Task instructions: Which lines below fall between the one containing "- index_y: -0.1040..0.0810" and the one containing "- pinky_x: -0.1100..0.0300"? Repeat them exactly, counting both of those lines, and add nothing else.

Extracted information:
---------------

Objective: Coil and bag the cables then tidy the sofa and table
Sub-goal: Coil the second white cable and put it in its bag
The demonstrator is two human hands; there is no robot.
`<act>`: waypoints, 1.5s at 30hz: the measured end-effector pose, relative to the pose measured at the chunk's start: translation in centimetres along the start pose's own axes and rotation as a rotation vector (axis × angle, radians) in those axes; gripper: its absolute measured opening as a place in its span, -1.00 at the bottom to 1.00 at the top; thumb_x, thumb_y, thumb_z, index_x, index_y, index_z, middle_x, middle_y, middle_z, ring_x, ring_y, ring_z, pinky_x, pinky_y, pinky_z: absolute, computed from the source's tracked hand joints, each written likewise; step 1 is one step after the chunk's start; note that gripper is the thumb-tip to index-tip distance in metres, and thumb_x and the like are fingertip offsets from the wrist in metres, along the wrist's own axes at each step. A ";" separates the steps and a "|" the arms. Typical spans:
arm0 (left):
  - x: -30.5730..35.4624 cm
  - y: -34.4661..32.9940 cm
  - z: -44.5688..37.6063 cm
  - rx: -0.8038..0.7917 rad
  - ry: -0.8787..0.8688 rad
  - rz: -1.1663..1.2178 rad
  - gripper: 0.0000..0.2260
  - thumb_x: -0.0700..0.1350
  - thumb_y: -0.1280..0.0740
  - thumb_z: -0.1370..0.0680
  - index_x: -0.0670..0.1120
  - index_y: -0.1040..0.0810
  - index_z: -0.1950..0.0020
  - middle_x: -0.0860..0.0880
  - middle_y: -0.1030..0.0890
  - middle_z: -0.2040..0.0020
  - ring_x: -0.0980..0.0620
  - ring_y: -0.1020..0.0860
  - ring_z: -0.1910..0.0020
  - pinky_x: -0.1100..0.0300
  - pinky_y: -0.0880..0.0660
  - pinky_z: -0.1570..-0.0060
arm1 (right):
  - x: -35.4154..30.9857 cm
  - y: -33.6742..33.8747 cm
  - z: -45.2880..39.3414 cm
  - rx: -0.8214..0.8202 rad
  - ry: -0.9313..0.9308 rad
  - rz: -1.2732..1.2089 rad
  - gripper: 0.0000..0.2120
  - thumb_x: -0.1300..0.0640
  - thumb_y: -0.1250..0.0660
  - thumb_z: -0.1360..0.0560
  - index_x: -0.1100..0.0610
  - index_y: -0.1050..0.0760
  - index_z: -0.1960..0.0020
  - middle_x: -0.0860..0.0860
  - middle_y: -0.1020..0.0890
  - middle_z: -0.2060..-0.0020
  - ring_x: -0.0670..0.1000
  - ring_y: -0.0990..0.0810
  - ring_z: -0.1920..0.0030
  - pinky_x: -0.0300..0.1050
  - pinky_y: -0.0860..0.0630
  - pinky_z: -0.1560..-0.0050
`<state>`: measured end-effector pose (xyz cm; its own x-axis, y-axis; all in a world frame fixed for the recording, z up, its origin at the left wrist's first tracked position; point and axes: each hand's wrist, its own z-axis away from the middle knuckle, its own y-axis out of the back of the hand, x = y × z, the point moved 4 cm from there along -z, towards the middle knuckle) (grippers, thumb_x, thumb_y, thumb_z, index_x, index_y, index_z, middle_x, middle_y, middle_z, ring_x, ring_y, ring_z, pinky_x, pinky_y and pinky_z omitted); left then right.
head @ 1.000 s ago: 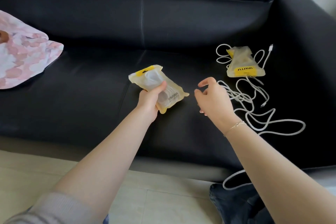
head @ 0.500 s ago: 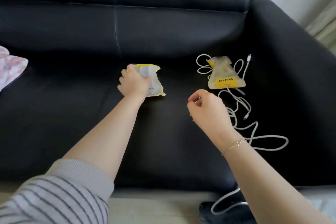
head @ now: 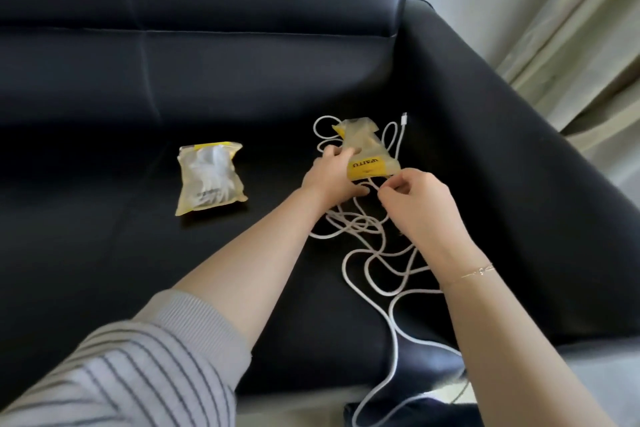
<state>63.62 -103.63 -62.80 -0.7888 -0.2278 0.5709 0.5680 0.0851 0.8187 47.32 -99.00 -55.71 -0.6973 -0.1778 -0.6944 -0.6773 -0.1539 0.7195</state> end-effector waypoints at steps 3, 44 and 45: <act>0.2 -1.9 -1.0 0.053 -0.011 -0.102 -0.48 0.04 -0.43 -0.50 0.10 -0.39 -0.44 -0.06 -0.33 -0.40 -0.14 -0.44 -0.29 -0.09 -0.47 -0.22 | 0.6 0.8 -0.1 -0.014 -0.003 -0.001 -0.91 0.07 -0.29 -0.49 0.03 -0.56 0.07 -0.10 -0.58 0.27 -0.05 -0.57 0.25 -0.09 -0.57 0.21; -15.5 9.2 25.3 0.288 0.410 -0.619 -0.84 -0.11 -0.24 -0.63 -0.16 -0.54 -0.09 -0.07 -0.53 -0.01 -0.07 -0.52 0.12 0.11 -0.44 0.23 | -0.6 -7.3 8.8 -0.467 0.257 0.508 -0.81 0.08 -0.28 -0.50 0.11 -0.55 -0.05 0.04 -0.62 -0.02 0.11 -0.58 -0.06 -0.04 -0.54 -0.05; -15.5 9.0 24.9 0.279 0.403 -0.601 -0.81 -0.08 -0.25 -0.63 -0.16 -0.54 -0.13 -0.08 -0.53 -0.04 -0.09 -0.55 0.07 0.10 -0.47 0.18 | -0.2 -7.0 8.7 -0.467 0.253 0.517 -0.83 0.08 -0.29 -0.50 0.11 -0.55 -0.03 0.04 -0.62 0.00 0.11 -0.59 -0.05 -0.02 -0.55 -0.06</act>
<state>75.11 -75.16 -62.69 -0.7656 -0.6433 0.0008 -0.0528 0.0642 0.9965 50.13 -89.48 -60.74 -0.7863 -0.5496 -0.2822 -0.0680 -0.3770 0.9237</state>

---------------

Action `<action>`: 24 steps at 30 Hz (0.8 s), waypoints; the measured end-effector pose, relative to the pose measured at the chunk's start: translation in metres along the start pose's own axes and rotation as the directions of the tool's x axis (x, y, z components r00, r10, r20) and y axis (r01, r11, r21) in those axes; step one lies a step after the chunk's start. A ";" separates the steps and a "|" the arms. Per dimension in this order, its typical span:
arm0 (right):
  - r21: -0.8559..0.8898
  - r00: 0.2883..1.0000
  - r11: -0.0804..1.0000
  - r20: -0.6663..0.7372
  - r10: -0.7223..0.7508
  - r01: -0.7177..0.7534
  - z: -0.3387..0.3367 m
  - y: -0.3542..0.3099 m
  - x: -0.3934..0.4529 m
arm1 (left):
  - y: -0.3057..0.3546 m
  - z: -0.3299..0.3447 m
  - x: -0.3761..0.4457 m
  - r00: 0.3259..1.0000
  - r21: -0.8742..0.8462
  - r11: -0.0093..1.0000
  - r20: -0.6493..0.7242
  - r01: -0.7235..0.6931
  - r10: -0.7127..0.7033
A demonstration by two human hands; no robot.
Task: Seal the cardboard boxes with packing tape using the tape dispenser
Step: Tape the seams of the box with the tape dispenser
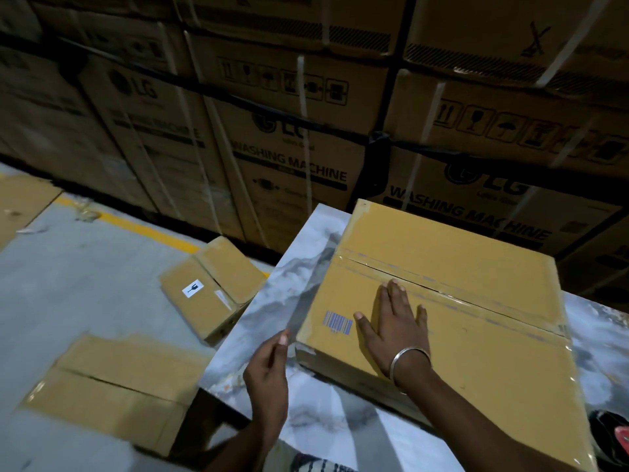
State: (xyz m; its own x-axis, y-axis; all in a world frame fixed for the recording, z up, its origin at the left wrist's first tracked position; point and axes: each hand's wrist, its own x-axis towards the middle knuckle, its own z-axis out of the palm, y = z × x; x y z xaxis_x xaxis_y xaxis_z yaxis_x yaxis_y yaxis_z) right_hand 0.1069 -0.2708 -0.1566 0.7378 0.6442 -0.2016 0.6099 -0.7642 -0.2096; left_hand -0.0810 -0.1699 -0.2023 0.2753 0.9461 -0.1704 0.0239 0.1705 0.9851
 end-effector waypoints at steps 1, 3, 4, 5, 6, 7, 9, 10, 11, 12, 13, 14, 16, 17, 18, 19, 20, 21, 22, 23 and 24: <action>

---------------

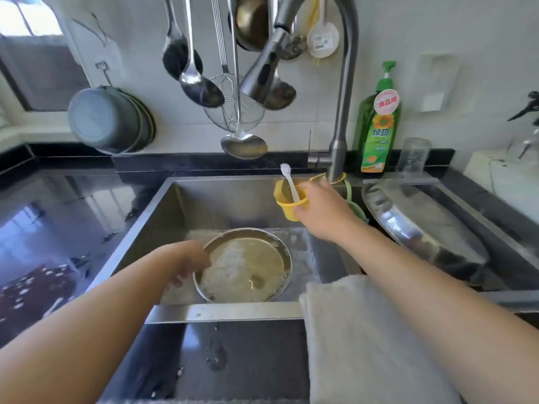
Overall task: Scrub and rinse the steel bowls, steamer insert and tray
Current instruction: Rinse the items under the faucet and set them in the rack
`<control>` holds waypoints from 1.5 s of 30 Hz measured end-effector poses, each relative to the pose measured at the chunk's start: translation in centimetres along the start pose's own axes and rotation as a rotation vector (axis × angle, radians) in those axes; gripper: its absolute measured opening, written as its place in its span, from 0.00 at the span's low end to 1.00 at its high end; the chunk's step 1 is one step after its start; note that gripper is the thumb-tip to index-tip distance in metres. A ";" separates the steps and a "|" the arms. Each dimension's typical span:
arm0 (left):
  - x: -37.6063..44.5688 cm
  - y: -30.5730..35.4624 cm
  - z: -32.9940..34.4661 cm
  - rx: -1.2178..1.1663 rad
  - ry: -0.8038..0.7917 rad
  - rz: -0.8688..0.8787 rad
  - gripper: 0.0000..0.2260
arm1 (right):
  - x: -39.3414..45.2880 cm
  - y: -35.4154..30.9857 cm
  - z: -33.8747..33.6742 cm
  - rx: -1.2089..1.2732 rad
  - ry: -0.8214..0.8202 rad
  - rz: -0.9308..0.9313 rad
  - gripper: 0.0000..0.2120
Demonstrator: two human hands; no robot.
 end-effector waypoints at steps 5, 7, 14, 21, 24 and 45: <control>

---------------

Output:
  - index_y: -0.1040..0.0810
  - index_z: -0.1950..0.0020
  - middle_x: -0.0860..0.0880
  - middle_y: -0.1030..0.0890
  - middle_z: -0.2040..0.0020
  - ring_x: -0.0980..0.0620
  - ring_y: -0.1020..0.0860
  - ring_z: -0.1910..0.0020
  - pinky_x: -0.1100..0.0300

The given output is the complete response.